On October 13, we paid a quarterly dividend of $1.80 per share to common stockholders of record as of September 29th, equivalent to an annualized dividend of $7.20 per common share. As Alan noted, our dividend remained covered by our AFFO during the quarter with a payout ratio of 79%, which is in line with our Board’s targeted payout ratio of 75% to 85% of AFFO. Turning to the balance sheet. At quarter end, we had approximately $2.6 billion in total gross assets and roughly $304 million in debt. Importantly, all of which is at a fixed rate. Our debt consists solely of unsecured debt, with the majority of this or $300 million, not maturing until May 2026. In addition, our credit metrics remain strong and among the best in the entire publicly traded REIT industry with a debt-to-gross assets ratio of less than 12% and a debt service coverage ratio in excess of 16x.

While our balance sheet remains in excellent shape, in October, we added additional liquidity with the closing of a $30 million three-year revolving credit facility, which can be expanded subject to obtaining additional bank commitments.

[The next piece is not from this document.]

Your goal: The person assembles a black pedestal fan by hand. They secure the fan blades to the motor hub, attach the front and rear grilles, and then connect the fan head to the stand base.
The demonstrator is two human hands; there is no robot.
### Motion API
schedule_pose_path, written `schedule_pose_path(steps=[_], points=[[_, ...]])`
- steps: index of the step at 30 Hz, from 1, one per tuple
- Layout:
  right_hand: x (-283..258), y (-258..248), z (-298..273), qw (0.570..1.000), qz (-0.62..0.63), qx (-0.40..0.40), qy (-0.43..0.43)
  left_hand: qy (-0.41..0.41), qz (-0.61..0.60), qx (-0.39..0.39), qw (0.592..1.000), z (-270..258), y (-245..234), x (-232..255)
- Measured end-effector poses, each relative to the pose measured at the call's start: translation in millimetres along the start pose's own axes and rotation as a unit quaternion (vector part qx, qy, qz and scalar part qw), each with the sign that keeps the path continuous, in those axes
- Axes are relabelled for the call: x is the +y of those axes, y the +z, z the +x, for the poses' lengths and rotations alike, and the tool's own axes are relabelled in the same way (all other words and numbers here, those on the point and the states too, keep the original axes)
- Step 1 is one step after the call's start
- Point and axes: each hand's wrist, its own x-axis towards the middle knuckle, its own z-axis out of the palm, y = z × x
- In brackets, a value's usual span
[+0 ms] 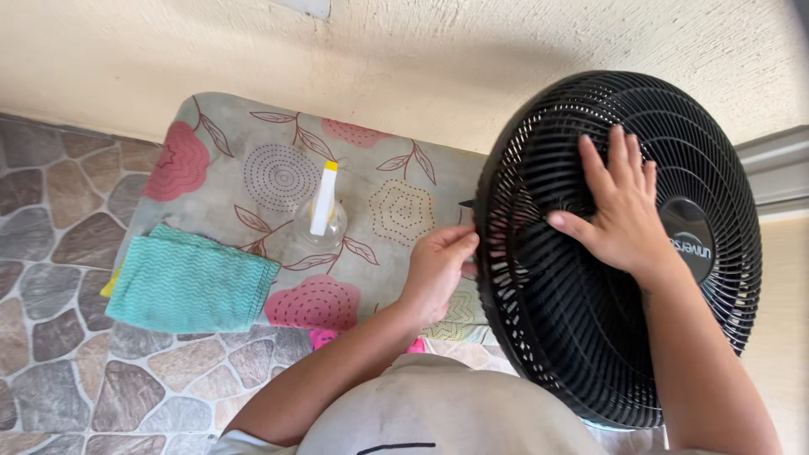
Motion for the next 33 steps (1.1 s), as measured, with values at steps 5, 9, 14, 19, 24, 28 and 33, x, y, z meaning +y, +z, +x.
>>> schedule_pose_path(steps=[5,9,14,19,24,28,33], points=[[8,0,-26,1.0,0.023,0.01,0.006,-0.109,-0.015,-0.082,0.991,16,-21,19],[9,-4,-28,0.997,0.062,0.038,-0.011,-0.118,0.049,-0.141,0.982,27,-19,28],[15,-5,-36,0.995,0.09,0.045,-0.021,-0.12,0.083,-0.152,0.978,26,-7,34],[9,-6,-31,0.995,0.085,0.042,-0.021,0.01,0.3,-0.169,0.939,18,-1,49],[6,-2,-32,0.998,0.055,0.033,-0.013,0.179,0.322,-0.164,0.915,15,-3,43],[2,1,-32,0.999,0.045,0.031,-0.001,0.211,0.338,-0.156,0.904,14,1,44],[2,-1,-28,0.998,0.053,0.04,-0.016,0.072,0.265,-0.202,0.94,25,-7,53]])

Pricing is based on the prime rate plus an applicable margin based on the deposits with our bank. Notably, since our IPO, we have always strived to maintain access to multiple capital markets, as we have previously accessed the common stock, preferred stock, convertible debt and unsecured bond markets. The closing on this revolving credit facility further demonstrates our ability to access capital in the cannabis industry and provides another liquidity option for the company. With that, I will turn it back to Alan.

Alan?

Alan Gold: Thanks, David. I’d like to note the following in closing. We continue to be steadfast believers in the long-term growth and success of the regulated cannabis industry and our team of dedicated professionals and advisers is singularly focused on navigating our company through this rapidly evolving business environment. We have a solid foundation of properties, a dedicated team and a clear vision for the future. We are optimistic about the legalization trends. We believe our expertise, property portfolio and balance sheet position us well for the future. Now, with that, I’d like to open it up for questions. Operator, could you please open the call up for questions?